Explain the concept of dynamic linking and its advantages in os design?

Question: Explain the concept of dynamic linking and its advantages in os design?

Dynamic linking is a technique that allows a program to use external libraries or modules at runtime, instead of embedding them in the executable file at compile time. This has several advantages for the design of operating systems, such as:

- Reducing memory and disk space usage: With dynamic linking, the same library can be shared by multiple programs without having to copy it into each executable file. This saves space in the file system and in the virtual memory, as the library is loaded only once and mapped into the address space of each program that needs it.

- Increasing flexibility and modularity: With dynamic linking, the program can use different versions of a library or module without requiring recompilation or relinking. This allows for updating or replacing libraries without affecting the program's functionality or compatibility. It also enables the use of software plugins that can extend the program's capabilities at runtime.

- Simplifying development and maintenance: With dynamic linking, the program can be divided into smaller and independent modules that can be developed, tested and debugged separately. This makes the code more readable, reusable and maintainable. It also reduces the complexity and size of the executable file, which can improve performance and reliability.

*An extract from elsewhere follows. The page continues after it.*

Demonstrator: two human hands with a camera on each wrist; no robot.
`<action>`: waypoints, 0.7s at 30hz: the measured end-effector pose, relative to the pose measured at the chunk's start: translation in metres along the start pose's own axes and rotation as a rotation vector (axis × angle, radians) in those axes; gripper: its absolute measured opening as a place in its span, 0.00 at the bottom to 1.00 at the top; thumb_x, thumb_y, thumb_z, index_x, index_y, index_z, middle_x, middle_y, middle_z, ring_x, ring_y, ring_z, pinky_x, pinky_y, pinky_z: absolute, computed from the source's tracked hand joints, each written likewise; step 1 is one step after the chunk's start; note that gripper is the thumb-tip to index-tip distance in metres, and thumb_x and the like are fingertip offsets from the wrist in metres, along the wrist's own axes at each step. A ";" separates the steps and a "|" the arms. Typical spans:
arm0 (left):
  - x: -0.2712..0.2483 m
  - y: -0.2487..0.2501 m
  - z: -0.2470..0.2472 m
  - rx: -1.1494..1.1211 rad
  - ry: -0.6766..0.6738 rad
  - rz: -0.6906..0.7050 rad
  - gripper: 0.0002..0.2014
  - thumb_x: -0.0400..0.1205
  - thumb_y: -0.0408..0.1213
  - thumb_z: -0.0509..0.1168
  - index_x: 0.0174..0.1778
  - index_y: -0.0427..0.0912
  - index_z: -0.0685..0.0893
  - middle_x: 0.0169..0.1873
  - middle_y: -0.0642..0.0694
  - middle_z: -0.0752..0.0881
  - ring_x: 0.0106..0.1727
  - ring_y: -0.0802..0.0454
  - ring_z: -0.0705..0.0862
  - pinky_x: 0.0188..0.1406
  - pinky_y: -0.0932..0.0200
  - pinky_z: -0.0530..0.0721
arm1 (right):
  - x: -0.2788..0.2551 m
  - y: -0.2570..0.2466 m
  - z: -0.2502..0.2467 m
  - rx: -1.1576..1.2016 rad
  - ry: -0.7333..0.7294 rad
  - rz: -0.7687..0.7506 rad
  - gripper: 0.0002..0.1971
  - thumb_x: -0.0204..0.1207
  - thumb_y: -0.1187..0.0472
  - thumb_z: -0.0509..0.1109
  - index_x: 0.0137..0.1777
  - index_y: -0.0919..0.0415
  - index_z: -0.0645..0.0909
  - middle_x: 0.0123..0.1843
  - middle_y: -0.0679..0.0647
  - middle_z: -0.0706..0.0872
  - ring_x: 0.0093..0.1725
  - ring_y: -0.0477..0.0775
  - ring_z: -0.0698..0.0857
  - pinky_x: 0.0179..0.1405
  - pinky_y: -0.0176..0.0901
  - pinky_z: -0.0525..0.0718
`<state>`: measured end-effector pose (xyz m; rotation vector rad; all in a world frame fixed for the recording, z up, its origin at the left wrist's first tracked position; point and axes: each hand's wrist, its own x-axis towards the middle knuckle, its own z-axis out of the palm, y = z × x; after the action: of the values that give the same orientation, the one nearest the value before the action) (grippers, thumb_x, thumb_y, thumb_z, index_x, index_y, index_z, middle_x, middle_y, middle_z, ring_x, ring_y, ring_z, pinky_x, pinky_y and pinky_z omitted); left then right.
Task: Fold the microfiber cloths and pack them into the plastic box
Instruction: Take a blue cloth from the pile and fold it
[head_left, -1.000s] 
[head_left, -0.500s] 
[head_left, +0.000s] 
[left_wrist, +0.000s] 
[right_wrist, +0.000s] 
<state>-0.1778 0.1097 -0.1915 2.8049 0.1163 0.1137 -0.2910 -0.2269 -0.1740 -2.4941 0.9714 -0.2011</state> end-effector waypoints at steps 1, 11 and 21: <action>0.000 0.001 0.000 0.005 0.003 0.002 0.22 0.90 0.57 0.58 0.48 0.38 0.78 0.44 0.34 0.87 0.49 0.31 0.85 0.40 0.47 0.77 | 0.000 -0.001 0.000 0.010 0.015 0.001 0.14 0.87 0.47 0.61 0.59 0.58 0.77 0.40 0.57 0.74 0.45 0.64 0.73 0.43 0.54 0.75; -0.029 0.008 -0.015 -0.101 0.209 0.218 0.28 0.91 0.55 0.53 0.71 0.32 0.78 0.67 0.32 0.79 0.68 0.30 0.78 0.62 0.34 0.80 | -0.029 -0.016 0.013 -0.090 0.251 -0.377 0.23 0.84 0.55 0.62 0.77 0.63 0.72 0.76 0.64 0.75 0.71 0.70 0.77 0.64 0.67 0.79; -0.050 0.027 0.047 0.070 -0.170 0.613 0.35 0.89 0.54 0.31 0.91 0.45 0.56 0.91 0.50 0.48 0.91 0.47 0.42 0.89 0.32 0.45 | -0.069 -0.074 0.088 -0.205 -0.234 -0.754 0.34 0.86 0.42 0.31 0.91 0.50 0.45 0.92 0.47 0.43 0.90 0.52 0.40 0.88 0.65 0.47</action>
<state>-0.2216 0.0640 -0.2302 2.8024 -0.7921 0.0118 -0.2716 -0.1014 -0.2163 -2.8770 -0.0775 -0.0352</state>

Dynamic linking is implemented by using a special type of library called a shared library or a dynamic-link library (DLL). A shared library contains position-independent code (PIC) that can run at any address in memory. The linker does not copy the code of the shared library into the executable file, but instead records its dependency on it. When the program is loaded or executed, a loader or a link editor resolves the external references to the symbols (variables and functions) defined in the shared library by locating and loading it into memory.

Some examples of operating systems that use dynamic linking are Linux, Windows and macOS. Linux uses shared libraries with the extension .so (shared object), Windows uses DLLs with the extension .dll (dynamic-link library), and macOS uses dylibs with the extension .dylib (dynamic library).